Every line of the data is to be transcribed as it stands.

### SUPPLIED DATA ###

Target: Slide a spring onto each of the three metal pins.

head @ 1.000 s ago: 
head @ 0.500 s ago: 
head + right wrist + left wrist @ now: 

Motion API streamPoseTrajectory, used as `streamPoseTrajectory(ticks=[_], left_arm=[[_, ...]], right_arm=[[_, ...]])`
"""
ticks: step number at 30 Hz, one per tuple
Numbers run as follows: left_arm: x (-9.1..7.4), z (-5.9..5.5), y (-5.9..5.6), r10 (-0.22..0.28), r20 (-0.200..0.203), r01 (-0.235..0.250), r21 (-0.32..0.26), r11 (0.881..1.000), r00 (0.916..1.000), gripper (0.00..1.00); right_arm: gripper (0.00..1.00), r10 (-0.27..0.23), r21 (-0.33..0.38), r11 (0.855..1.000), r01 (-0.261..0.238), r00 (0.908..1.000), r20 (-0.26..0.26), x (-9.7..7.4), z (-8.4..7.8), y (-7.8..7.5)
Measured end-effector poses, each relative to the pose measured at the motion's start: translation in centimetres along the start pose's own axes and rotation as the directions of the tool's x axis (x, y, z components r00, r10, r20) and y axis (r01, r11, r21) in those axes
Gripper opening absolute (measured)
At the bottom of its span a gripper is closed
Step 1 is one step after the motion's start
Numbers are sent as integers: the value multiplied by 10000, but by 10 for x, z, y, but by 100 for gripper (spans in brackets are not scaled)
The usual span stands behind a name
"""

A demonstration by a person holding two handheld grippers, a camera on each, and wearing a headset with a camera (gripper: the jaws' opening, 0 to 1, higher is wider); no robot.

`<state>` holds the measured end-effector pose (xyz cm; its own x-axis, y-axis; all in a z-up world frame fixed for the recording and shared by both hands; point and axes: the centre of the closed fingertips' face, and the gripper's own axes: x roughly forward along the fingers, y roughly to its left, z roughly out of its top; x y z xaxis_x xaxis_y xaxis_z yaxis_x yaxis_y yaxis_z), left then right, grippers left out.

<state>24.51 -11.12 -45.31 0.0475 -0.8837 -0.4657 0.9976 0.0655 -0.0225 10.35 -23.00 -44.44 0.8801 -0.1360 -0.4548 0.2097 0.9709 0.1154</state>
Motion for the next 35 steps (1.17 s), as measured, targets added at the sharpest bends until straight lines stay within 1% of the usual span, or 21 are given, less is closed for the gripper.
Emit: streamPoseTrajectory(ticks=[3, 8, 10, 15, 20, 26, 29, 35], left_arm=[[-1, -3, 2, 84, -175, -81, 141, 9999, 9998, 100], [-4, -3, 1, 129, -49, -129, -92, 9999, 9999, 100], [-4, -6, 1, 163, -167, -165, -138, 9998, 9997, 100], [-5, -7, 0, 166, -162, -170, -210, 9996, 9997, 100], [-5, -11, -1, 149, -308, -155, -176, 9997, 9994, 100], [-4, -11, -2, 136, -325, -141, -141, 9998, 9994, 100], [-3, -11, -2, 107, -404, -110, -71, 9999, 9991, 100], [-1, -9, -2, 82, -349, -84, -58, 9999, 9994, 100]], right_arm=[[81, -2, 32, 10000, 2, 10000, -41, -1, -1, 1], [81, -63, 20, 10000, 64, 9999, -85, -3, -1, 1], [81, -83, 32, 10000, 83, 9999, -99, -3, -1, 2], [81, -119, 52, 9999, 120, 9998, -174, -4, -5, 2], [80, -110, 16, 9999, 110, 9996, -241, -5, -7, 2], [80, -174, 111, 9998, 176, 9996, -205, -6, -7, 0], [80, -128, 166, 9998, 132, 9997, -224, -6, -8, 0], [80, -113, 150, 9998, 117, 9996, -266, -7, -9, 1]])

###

**RESPONSE TO THE EXERCISE**
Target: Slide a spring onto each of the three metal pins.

head @ 1.000 s ago: 
head @ 0.500 s ago: 
head + right wrist + left wrist @ now: 

Motion API streamPoseTrajectory, used as `streamPoseTrajectory(ticks=[_], left_arm=[[_, ...]], right_arm=[[_, ...]])`
"""
ticks: step number at 30 Hz, one per tuple
Numbers run as follows: left_arm: x (-9.1..7.4), z (-5.9..5.5), y (-5.9..5.6), r10 (-0.22..0.28), r20 (-0.200..0.203), r01 (-0.235..0.250), r21 (-0.32..0.26), r11 (0.881..1.000), r00 (0.916..1.000), gripper (0.00..1.00); right_arm: gripper (0.00..1.00), r10 (-0.27..0.23), r21 (-0.33..0.38), r11 (0.855..1.000), r01 (-0.261..0.238), r00 (0.908..1.000), r20 (-0.26..0.26), x (-9.7..7.4), z (-8.4..7.8), y (-7.8..7.5)
Measured end-effector poses, each relative to the pose measured at the motion's start: translation in centimetres along the start pose's own axes and rotation as the directions of the tool's x axis (x, y, z components r00, r10, r20) and y axis (r01, r11, r21) in those axes
Gripper opening absolute (measured)
At the bottom of its span a gripper is closed
Step 1 is one step after the motion's start
Numbers are sent as integers: the value multiplied by 10000, but by 10 for x, z, y, but by 100 for gripper (spans in brackets are not scaled)
The usual span stands behind a name
"""

A demonstration by a person holding two handheld grippers, a camera on each, and wearing a headset with a camera (gripper: the jaws' opening, 0 to 1, higher is wider); no robot.

`<state>` holds the measured end-effector pose (xyz cm; its own x-axis, y-axis; all in a z-up world frame fixed for the recording and shared by both hands; point and axes: the centre of the closed fingertips' face, and the gripper's own axes: x roughly forward along the fingers, y roughly to its left, z roughly out of its top; x y z xaxis_x xaxis_y xaxis_z yaxis_x yaxis_y yaxis_z), left then right, grippers left out.

<state>24.51 -11.12 -45.31 0.0475 -0.8837 -0.4657 0.9976 0.0655 -0.0225 10.35 -23.00 -44.44 0.8801 -0.1360 -0.4548 0.2097 0.9709 0.1154</state>
Motion for the next 35 steps (1.17 s), as measured, targets added at the sharpest bends until straight lines stay within 1% of the usual span, or 21 are given, less is closed for the gripper.
Emit: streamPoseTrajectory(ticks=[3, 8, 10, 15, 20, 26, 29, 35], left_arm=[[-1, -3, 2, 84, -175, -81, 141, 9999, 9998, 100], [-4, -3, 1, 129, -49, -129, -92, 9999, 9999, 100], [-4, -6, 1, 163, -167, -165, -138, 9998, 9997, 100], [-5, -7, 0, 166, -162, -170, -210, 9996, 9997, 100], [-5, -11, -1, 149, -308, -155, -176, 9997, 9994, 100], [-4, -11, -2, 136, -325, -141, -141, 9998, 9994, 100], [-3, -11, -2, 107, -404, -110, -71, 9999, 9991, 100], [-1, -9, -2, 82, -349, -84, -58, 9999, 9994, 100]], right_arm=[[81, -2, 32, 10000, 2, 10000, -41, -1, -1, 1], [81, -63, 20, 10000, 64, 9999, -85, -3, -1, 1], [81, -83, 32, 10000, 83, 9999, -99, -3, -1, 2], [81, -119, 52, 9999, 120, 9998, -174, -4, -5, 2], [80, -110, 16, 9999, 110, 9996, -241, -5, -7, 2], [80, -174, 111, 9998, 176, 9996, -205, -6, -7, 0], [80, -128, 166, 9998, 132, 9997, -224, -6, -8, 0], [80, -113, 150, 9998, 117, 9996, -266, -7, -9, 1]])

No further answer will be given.